[LMR-4] Cannot connect to Ceph S3 bucket using lhsmd s3 plugin Created: 17/Mar/17  Updated: 08/Feb/24  Resolved: 08/Feb/24

Status: Resolved
Project: Lemur
Component/s: None
Affects Version/s: None
Fix Version/s: None

Type: Bug Priority: Minor
Reporter: Mangala Jyothi Bhaskar Assignee: Michael MacDonald (Inactive)
Resolution: Incomplete Votes: 0
Labels: None
Environment:

Lemur : lemur-0.5.2
Ceph S3 : jewel : ceph version 10.2.5
IEEL3.0 servers Lustre 2.7.15.3
Lustre client 2.7.16.10
Kernel : 3.10.0-327.36.2


Attachments: Text File EndpointVerification.txt     Text File Log.txt     Text File agent.txt     Text File radoslog.txt    
Severity: 3
Rank (Obsolete): 9223372036854775807

 Description   

I have a Ceph cluster running Jewel ( ceph version 10.2.5 ) and I understand that this version does support Auth V4 for S3. 

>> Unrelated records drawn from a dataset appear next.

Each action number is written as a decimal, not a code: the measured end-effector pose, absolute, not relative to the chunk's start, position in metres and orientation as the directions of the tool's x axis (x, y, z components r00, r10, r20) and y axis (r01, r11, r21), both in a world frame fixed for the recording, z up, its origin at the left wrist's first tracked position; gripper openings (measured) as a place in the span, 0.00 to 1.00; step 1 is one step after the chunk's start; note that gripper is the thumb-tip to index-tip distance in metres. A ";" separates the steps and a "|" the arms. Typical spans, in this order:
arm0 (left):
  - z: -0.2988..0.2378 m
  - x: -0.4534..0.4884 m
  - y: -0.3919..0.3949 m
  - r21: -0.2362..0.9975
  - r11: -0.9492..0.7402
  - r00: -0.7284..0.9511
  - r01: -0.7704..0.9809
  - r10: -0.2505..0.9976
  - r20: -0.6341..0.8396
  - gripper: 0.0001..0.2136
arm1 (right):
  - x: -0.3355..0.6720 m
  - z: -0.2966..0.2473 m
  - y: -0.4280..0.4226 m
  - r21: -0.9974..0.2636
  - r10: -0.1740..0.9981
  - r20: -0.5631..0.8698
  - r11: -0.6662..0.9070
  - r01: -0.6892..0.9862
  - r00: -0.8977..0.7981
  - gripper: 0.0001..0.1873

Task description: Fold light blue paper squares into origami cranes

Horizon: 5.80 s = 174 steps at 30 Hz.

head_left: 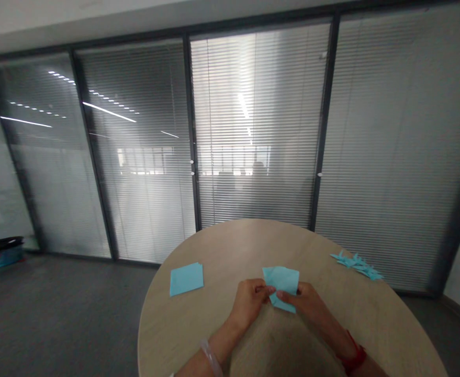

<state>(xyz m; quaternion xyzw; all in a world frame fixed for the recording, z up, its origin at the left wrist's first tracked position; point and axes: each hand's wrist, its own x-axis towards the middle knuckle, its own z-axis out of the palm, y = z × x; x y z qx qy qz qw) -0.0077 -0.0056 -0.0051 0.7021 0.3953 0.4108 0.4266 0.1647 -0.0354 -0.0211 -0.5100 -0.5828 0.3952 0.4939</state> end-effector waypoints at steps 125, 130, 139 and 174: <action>-0.001 -0.014 0.001 0.915 -0.132 0.223 -0.381 0.947 0.229 0.16 | 0.139 -0.017 -0.056 -0.623 0.755 0.644 0.611 0.488 -0.122 0.21; -0.002 -0.010 -0.002 0.936 -0.130 0.281 -0.328 0.932 0.228 0.17 | 0.141 -0.024 -0.043 -0.912 0.945 0.317 0.327 0.249 -0.078 0.18; -0.010 -0.006 0.001 0.973 -0.167 0.354 -0.160 0.910 0.215 0.17 | 0.144 -0.033 -0.034 -0.975 0.978 0.096 0.129 0.181 -0.183 0.24; -0.006 -0.009 -0.001 0.969 -0.242 0.390 0.050 0.898 0.204 0.17 | 0.151 -0.028 -0.037 -0.983 0.978 -0.030 0.008 0.181 -0.207 0.24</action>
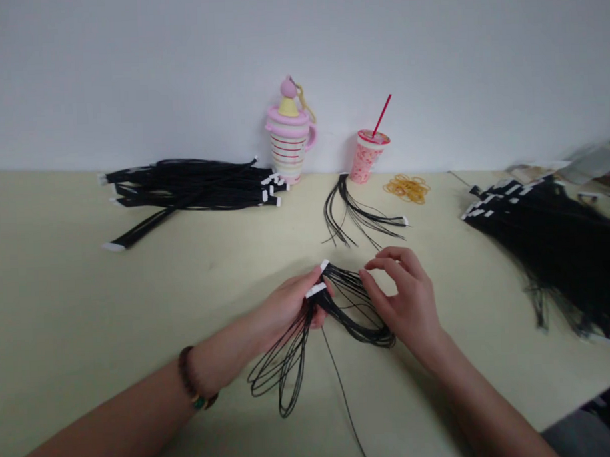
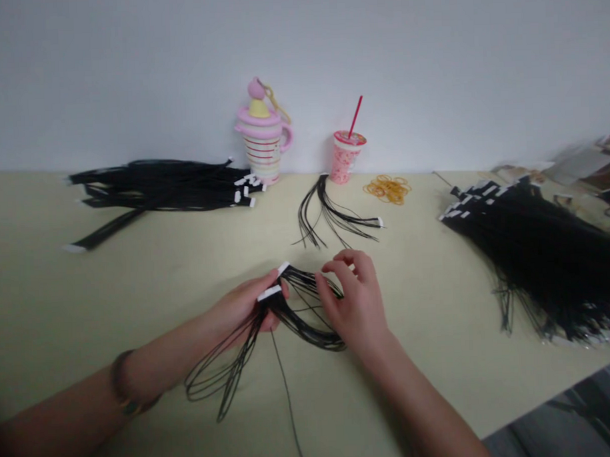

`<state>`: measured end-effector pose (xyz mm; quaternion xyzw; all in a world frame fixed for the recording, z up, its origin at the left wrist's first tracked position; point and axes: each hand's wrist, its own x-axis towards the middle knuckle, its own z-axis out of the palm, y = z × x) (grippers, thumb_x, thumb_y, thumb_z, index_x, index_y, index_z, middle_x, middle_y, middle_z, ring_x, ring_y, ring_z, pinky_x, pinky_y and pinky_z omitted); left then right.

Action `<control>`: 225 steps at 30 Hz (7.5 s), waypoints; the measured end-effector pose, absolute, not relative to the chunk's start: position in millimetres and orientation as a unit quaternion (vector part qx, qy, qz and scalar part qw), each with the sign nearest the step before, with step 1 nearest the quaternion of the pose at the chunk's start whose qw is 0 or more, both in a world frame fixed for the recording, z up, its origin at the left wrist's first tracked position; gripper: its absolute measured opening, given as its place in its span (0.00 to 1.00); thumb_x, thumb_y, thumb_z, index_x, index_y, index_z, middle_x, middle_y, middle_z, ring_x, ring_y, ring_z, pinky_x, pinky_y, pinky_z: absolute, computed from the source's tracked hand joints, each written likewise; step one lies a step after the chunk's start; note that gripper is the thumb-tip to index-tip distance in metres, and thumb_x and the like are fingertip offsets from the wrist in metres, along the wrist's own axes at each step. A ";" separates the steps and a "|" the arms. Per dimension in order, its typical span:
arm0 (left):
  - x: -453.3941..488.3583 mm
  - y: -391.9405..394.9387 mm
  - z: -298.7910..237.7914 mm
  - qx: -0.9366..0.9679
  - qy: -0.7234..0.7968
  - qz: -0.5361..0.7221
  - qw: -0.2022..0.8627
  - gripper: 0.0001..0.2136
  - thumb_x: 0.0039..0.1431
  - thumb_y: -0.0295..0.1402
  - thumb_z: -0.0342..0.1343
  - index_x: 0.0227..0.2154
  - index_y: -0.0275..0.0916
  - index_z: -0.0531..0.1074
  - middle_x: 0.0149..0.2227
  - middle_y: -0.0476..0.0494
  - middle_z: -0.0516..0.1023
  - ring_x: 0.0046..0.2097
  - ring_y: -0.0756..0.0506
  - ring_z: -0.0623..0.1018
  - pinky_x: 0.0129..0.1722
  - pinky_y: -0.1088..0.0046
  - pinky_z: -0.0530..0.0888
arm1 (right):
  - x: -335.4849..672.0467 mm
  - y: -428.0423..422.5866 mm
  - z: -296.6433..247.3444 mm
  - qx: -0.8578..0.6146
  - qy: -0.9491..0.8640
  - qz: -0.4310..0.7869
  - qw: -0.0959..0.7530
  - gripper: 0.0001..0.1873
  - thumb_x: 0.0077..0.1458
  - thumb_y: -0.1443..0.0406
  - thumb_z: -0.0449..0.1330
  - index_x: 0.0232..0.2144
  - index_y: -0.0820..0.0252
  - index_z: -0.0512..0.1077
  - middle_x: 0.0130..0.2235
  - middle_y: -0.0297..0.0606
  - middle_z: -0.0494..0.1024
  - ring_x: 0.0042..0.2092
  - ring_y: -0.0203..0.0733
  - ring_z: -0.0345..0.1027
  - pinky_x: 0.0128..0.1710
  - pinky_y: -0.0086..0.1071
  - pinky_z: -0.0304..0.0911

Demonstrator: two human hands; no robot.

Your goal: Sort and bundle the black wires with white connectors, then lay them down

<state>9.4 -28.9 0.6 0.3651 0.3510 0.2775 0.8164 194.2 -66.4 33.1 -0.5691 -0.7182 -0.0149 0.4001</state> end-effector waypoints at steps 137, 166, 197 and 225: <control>-0.3 -23.0 0.0 0.395 0.329 0.142 0.846 0.23 0.60 0.47 0.42 0.21 0.34 0.69 0.17 0.49 0.65 0.16 0.53 0.66 0.13 0.80 0.64 | 171.4 -75.4 19.5 -0.474 -0.791 0.270 0.277 0.11 0.58 0.69 0.47 0.25 0.62 0.64 0.25 0.32 0.65 0.27 0.31 0.58 0.29 0.25 0.53; 4.5 -33.3 1.2 0.393 0.362 0.173 0.827 0.18 0.56 0.47 0.50 0.24 0.36 0.69 0.19 0.51 0.67 0.21 0.51 0.68 0.20 0.76 0.68 | 175.4 -70.5 20.2 -0.512 -0.772 0.179 0.331 0.22 0.50 0.67 0.55 0.49 0.64 0.64 0.44 0.43 0.73 0.45 0.44 0.66 0.48 0.40 0.59; -10.7 -18.7 29.5 0.404 0.360 0.188 0.820 0.15 0.55 0.45 0.54 0.25 0.36 0.71 0.20 0.51 0.66 0.21 0.53 0.65 0.23 0.79 0.64 | 180.2 -69.2 29.4 -0.449 -0.620 0.173 0.619 0.12 0.54 0.69 0.54 0.42 0.61 0.60 0.32 0.36 0.70 0.33 0.36 0.65 0.33 0.29 0.61; -19.8 -20.1 42.0 0.754 0.395 0.106 0.514 0.17 0.60 0.45 0.43 0.37 0.36 0.69 0.22 0.49 0.71 0.25 0.49 0.71 0.24 0.76 0.63 | 177.8 -90.3 50.8 -0.319 -0.784 0.045 0.530 0.15 0.53 0.73 0.55 0.43 0.57 0.67 0.38 0.40 0.75 0.41 0.42 0.67 0.44 0.42 0.62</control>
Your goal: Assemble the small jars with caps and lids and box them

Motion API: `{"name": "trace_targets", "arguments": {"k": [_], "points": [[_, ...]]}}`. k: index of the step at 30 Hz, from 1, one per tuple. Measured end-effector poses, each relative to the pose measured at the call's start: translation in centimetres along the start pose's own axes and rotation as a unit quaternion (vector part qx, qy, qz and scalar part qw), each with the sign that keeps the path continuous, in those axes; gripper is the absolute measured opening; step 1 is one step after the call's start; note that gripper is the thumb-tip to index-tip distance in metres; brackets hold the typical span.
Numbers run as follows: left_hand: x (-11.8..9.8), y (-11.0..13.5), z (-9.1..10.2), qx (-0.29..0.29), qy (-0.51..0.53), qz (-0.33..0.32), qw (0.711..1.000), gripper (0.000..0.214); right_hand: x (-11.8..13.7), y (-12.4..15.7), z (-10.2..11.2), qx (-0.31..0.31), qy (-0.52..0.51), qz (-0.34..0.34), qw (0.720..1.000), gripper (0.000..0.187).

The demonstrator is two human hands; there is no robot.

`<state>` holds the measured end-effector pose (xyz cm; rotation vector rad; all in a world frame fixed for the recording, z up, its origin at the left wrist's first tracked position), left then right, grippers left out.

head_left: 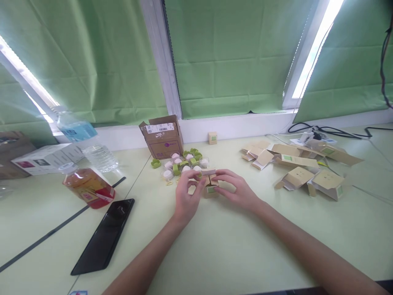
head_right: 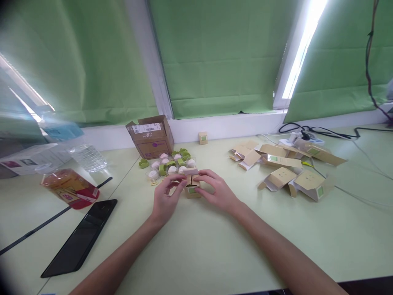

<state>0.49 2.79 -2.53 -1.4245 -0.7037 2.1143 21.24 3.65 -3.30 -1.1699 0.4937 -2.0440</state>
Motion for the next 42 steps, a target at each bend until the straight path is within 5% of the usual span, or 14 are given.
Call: {"name": "trace_targets", "arguments": {"k": [3, 8, 13, 22, 28, 42], "points": [[0.0, -0.1, 0.1, -0.056, 0.027, 0.010, 0.998, 0.033, 0.1, -0.1, 0.2, 0.015, -0.043, -0.027, 0.999, 0.024], [-0.7, -0.2, 0.4, 0.032, -0.001, -0.040, 0.999, 0.022, 0.4, -0.2, -0.1, 0.047, -0.130, -0.090, 0.986, 0.027], [-1.0, -0.2, 0.2, 0.045, -0.010, -0.071, 0.996, 0.015, 0.5, -0.1, -0.5, -0.003, -0.215, -0.136, 0.967, 0.044], [-0.3, -0.2, 0.4, 0.087, -0.029, -0.130, 0.987, 0.022, 0.0, 0.2, -0.3, 0.020, -0.060, 0.000, 0.998, 0.042], [-0.2, -0.3, 0.4, 0.106, -0.010, -0.125, 0.986, 0.022, -0.1, 0.1, 0.0, 0.014, -0.034, 0.032, 0.999, 0.042], [0.1, -0.2, 0.3, 0.103, -0.021, -0.167, 0.980, 0.015, 0.0, -0.1, -0.1, -0.004, -0.133, -0.046, 0.990, 0.024]]}}
Point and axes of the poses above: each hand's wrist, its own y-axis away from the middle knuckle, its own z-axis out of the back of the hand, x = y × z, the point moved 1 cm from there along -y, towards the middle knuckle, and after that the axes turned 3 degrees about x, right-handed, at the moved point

I created a public bucket and I am trying to connect to this bucket on a node using lhsm S3 plugin. This node has Lemur 0.5.2 installed on it and I did verify that this node can talk to my Ceph gateway and I was able to successfully resolve the end point on this host. However, when using the same end point and the public bucket, S3 plugin fails to connect with some errors.  I am not sure if it could be an error on my end with the settings or something else.  Could you please take a close look at the logs and the plugin config file to help me out? 

 

Attachments: 

Log.txt :   lhsm S3 error log

agent.txt : agent config file

lhsm-plugin-s3 : S3 plugin config file.

 

 

 



 Comments   
Comment by Mangala Jyothi Bhaskar [ 17/Mar/17 ]

Adding another attachment : EndpointVerification.txt 

This attachment shows that I was able to verify my endpoint and connectivity to this bucket on the same host without errors. However, connecting to the bucket using lhsm S3 plugin fails. 

Comment by Michael MacDonald (Inactive) [ 17/Mar/17 ]

Hi, thanks for reporting this. To the best of my knowledge, you are the first to try using Lemur with Ceph. Based on the configs and logs you've provided, I don't see any obvious problems. We'll need to set this up ourselves to try to reproduce it and hopefully fix whatever incompatibility is causing the issue.

Comment by Mangala Jyothi Bhaskar [ 17/Mar/17 ]

Thank you for the response. Looking forward to it. Let me know if I could help make the process quicker/easier in anyway. 

Comment by Michael MacDonald (Inactive) [ 17/Mar/17 ]

Jyothi, is there anything interesting in the ceph server logs? HTTP 400 means "bad request" but that could mean lots of things.

Comment by Mangala Jyothi Bhaskar [ 19/Mar/17 ]

I have attached ceph rados gateway server log. I couldn't really decipher timestamp from Lemur since it was around 3pm Friday the 17th but Lemur logs show a different time stamp. I don't believe the clock on this node is messed up either .Anyway I picked the logs from ceph gateway around this time frame and couldn't get much of a hint. 

Attachment : radoslog.txt

Comment by Michael MacDonald (Inactive) [ 20/Mar/17 ]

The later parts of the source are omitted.